作者:言无咎/奇梦潭 当前章节:15480 字 更新时间:2026-6-23 11:47

听到这里,关小山心中略定;毫无疑问,云出岫若是帮忙佐证,份量可比李青重多了。

白乐天却不乐意了,气急败坏地跳出来嚷道:“云出岫!你把我等当无脑之人耍么?你的这个护身神将问题大得很,岂是你一句最了解就能撇清的?”

云出岫对白乐天的态度好多了,受到指责后没有反唇相讥,反而淳淳说道:“白乐天神君,把你当无脑之人耍的另有其人,却不是我。我和白莽年龄相仿,修为相若,说一句惺惺相惜也不为过;白莽遇难之时,我非常难过,因此亲自带人前往野猪林围杀关小山。如此作为,一是为同道修士报仇雪恨,而是捍卫神界和昆仑城;和有些人利用神君你的报仇之念、陷害无辜不可同日而语。”

云出岫话中含义极为明显,姜伯长听了立时忍耐不住,怒声喝斥道:“云出岫!你庇护自家神将也就罢了,怎敢说我陷害无辜?若非你的神将来历不明、到处都是疑点漏洞,岂会惹人怀疑?”

“那可不一定!”

云出岫寸步不让,反唇相讥道:“就算阿秀来历清白,没有任何疑点漏洞,你姜伯长照样不会放过,照样会威逼利诱四小福地的行商和昆仑城修士制造出一堆疑点、漏洞。临尘阁大长老的权力有多大,能不能做到这些,我很清楚,四位神君也很清楚!”

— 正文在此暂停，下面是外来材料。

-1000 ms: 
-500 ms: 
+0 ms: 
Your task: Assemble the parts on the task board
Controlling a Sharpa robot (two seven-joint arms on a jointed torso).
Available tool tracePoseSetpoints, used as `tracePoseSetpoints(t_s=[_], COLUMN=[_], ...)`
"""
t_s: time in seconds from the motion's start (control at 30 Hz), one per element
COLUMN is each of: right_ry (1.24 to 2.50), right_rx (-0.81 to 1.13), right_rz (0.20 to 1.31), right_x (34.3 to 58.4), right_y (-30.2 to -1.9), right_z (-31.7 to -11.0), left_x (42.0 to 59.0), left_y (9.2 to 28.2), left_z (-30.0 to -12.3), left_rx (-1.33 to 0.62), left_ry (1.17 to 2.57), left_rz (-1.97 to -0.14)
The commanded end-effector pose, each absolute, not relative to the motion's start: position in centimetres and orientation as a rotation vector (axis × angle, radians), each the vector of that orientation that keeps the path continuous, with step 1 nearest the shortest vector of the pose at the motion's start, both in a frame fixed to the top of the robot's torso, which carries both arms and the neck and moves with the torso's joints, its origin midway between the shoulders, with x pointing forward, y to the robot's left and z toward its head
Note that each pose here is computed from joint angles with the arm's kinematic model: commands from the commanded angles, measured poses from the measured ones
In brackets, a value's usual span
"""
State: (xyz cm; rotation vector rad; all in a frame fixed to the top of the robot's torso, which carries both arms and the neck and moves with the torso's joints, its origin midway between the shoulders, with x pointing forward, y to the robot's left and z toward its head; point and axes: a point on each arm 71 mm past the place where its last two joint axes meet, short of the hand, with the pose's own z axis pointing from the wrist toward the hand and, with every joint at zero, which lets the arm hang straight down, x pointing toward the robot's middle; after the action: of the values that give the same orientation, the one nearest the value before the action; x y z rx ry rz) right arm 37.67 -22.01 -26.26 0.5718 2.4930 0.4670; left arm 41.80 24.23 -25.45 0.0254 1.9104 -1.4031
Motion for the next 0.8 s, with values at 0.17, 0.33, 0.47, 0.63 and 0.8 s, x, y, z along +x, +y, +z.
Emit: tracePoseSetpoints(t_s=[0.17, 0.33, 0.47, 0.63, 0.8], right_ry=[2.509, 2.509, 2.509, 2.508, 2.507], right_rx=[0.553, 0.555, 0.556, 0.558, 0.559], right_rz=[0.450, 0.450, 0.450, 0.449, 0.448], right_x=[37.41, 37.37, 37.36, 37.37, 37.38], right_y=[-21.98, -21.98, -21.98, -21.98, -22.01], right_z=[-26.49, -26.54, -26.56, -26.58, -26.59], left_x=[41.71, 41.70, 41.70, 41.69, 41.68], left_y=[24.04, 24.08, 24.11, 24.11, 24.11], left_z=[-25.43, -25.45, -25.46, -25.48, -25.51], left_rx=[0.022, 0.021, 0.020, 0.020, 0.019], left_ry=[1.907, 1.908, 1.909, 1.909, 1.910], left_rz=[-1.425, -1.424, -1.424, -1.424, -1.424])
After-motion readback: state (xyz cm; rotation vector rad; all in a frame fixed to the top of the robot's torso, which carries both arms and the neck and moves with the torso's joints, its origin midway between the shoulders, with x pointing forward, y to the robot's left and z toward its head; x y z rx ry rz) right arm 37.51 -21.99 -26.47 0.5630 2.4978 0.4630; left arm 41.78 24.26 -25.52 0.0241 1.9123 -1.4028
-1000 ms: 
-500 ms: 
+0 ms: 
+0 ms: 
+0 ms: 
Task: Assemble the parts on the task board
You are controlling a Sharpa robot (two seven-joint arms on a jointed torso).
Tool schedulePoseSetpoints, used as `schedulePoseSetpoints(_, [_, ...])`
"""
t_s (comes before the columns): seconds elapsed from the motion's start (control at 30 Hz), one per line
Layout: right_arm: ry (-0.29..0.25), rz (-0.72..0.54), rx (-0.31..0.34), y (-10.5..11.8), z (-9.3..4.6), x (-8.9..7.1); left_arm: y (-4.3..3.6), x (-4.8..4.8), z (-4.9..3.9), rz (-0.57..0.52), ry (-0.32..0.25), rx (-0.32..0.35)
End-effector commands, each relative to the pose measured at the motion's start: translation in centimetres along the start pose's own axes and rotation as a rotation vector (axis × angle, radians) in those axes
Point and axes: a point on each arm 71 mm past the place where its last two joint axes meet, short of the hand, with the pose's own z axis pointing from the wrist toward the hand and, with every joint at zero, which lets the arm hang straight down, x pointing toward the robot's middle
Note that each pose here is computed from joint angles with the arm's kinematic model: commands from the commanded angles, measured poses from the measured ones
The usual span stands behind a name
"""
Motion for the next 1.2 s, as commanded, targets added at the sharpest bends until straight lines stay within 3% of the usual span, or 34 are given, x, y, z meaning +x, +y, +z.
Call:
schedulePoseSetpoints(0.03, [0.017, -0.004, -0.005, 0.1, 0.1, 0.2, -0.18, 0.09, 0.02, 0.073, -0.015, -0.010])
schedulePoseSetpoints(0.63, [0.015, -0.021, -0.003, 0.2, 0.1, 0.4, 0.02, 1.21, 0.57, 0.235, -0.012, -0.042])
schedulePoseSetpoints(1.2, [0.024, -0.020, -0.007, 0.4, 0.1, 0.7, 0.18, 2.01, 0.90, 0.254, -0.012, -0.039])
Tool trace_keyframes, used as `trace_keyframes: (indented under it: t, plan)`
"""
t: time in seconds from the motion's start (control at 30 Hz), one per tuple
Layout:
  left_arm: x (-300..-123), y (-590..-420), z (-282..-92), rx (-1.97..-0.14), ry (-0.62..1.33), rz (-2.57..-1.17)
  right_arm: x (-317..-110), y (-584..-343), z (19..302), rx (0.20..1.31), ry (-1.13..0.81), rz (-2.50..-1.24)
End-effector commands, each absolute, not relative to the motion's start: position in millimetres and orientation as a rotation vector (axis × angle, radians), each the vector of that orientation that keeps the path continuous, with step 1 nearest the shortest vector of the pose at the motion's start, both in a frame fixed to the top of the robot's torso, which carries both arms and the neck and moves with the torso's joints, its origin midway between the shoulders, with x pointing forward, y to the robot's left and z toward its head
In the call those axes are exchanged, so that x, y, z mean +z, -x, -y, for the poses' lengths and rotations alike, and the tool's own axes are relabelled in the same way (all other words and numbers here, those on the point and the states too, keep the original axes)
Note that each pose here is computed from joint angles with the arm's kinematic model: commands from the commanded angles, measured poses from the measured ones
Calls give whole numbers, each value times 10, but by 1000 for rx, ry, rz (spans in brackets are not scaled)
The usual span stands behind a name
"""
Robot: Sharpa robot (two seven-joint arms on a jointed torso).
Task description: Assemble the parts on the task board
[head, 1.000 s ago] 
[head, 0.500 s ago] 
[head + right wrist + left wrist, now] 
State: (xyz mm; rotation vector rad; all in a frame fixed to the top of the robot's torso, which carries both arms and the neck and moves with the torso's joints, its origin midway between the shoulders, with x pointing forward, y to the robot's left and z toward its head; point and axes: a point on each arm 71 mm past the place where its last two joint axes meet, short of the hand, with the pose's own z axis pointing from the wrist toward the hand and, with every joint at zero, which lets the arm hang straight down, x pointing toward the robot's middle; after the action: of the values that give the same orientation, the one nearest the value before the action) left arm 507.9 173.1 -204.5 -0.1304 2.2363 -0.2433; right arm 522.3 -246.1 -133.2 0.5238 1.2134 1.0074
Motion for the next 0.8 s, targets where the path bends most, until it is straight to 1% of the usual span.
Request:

端木广大怒,厉声叱道:“云出岫!你——血口喷人!我和你的神将无冤无仇,如果不是他有问题,我干嘛为难于他!”

“无冤无仇?真的吗!”

云出岫哧地冷笑,不屑道:“姜伯长,这里任何人都可以质疑阿秀的出身来历,唯独你不能。因为——你和我有仇,你一直在暗中设计害我,今日你栽赃陷害阿秀是假,对付我才是真。”

姜伯长愕然一愣,云出岫的语气像是要撕破脸,准备拿步随心、叶常开等人的死说事,这是杀敌一千自损八百的蠢事,却不是不可能发生,女人的心思最难琢磨,谁知道她会不会豁出去?她若真豁出去将一切尽皆揭开的话,对他可就太不利了。

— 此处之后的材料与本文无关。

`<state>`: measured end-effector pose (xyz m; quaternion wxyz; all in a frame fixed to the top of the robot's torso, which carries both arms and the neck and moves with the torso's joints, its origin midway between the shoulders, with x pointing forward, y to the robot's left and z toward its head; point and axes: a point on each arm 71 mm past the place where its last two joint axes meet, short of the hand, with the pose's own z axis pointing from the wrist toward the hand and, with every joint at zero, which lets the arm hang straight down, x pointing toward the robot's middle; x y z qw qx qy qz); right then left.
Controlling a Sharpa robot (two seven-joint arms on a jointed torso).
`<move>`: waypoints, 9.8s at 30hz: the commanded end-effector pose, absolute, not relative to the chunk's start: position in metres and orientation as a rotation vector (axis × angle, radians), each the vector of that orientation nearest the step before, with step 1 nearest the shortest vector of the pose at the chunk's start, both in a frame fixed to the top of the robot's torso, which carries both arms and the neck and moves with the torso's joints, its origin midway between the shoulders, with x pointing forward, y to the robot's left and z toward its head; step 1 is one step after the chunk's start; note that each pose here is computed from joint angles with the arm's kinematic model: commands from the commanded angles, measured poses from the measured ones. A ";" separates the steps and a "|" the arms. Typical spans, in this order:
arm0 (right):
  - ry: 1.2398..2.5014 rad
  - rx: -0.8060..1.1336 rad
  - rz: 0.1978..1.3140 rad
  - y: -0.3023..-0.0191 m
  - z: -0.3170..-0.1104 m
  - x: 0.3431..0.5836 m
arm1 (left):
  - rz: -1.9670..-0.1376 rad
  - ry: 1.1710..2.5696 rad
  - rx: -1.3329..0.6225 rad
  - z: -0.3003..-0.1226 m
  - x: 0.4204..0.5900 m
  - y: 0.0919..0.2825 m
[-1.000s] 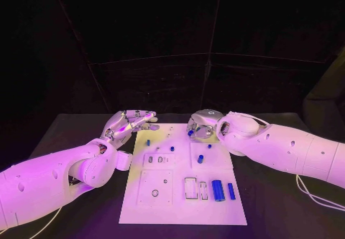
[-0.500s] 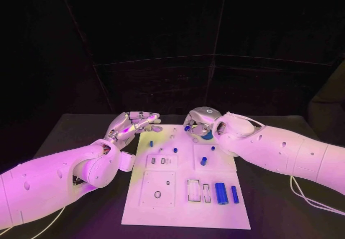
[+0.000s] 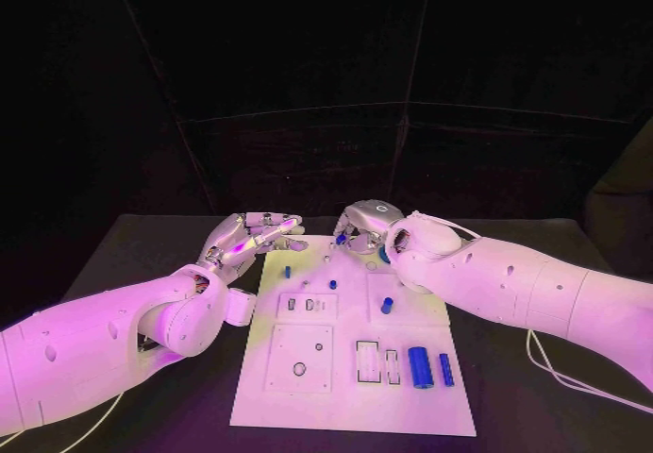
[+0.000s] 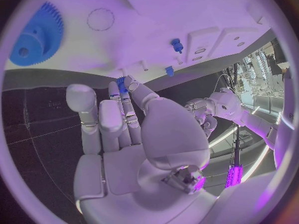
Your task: Assemble the parts on the task board
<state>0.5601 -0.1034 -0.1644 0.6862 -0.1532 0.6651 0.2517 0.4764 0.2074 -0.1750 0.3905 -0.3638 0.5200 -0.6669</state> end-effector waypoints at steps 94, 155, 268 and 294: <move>1.587 -0.089 0.536 -0.176 -0.144 0.552 | -1.684 1.319 -0.903 -0.165 0.484 0.219; 1.780 -0.165 0.390 -0.194 -0.169 0.562 | -1.689 1.310 -0.918 -0.167 0.489 0.216; 1.484 -0.089 0.740 -0.139 -0.160 0.524 | -1.691 1.326 -0.923 -0.168 0.489 0.219; 1.626 0.090 0.772 -0.283 -0.175 0.532 | -1.684 1.323 -0.925 -0.171 0.494 0.222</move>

姜伯长有些后悔,发觉自己低估了云出岫的心志,这次出手逼得太狠以至于招来了反噬。就在这时,端木广适时送来支持,不悦地对云出岫说道:“出岫!你是当过一军主帅的,没有证据就不要乱说,姜伯长比你大了一百多岁,不是同时之人,和你会有什么仇怨?为什么要设计暗害你?”

姜伯长闻言心里一松,步随心父子是和云出岫、关小山一道出去的,云出岫揭破此事,只会对她自己不利,很难牵扯到他身上来。

云出岫却也赞同端木广之说,点头道:“端木广神君放心,我和空口无凭、只靠猜测臆想哗众取宠之辈不同,说出来的话自然会有担当。。。。。。”

姜伯长暗怒,云出岫口中的哗众取宠之辈明显指得是自己,随即又是一凛,因为云出岫自信满满说是有证据,果真如此的话,肯定对自己不利。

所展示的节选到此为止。